The prevalence of ID varies from country to country, and it is especially low in developed countries as compared to less-developed countries^73,74. The identification of genes causing ID rapidly increased over the past 3 to 5 years owing to the use of sophisticated sequencing techniques. The diagnosis of ID patients became easy with new massively parallel sequencing methods and the help of different human variant databases. The heterogeneity of ID makes it difficult for etiological diagnosis; however, WES is likely to be used as the first-line test for ID probands. NGS improves our understanding of the genetic origin of ID. Not all ID-causing genes have been identified yet, but a combined approach of sequencing techniques, functional analysis, and bioinformatics will help to identify new ID-causing genes. This approach will potentially provide a new way of treating ID. Although ID genes can be therapeutically targeted using the CRISPR-Cas-9 system, this method and its application in mammals is still emerging, and many regulatory, methodological, and off-target effects still need to be understood.

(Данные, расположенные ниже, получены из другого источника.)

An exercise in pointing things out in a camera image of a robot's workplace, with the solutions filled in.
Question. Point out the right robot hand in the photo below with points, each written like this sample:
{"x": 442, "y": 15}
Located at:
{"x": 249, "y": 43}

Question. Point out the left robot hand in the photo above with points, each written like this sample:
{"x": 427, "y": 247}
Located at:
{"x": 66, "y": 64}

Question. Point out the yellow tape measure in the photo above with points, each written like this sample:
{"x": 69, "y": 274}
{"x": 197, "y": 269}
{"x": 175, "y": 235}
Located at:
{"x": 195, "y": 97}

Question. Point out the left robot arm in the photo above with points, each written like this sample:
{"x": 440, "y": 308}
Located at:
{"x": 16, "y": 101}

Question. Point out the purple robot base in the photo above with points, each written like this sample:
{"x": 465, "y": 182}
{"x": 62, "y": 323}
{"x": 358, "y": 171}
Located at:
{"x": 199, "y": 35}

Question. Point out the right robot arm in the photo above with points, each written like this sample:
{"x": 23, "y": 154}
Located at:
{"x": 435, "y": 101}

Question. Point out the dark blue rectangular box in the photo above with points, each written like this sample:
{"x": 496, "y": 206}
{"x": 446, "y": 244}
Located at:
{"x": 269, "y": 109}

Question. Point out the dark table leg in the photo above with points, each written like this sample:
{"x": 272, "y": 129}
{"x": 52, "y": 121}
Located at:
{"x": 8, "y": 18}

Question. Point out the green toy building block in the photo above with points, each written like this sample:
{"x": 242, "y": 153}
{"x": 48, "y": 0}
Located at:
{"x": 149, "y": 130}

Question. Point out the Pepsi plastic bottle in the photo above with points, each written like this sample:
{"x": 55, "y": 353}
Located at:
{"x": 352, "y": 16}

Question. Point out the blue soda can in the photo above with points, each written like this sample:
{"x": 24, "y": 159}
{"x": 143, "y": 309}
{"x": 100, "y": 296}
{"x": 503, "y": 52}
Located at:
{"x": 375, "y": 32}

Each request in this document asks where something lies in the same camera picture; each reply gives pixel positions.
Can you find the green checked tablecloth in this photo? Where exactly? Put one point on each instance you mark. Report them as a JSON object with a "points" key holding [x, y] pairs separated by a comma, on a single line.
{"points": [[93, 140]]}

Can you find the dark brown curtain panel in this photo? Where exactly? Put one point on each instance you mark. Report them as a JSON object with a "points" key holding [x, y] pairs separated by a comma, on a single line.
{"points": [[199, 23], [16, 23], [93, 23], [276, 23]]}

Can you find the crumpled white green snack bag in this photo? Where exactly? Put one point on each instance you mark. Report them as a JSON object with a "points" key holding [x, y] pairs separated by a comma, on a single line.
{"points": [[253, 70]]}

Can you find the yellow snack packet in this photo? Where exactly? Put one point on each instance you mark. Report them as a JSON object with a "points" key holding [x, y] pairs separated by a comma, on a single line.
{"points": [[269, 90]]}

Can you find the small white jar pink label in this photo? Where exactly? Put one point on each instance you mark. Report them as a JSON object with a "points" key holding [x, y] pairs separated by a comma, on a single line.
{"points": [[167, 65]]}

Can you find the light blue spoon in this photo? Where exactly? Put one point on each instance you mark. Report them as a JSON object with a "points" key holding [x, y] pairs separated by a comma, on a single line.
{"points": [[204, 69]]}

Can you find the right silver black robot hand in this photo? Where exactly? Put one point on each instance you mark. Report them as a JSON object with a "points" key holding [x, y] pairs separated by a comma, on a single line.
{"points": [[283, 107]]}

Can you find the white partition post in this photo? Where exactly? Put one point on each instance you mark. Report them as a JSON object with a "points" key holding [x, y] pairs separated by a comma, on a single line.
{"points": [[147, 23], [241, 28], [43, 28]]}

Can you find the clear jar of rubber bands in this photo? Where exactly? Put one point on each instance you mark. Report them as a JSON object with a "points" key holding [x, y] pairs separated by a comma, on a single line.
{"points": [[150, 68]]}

The genomic understanding of ID has primarily come from developed countries, and our knowledge in developing countries is very limited. This is important, as many of these countries have a young population and culturally prefer large families, indicating that the burden of ID and other childhood disorders will increase before technology is developed enough to treat these conditions. Therefore, early diagnosis, education, and genetic counseling will be important for families suffering with these conditions. In addition, many of the genes in developing countries are likely to have founder effects that may be amenable to diagnosis in cultural groups and demographic areas, accelerating diagnosis and revealing carrier status to help family planning.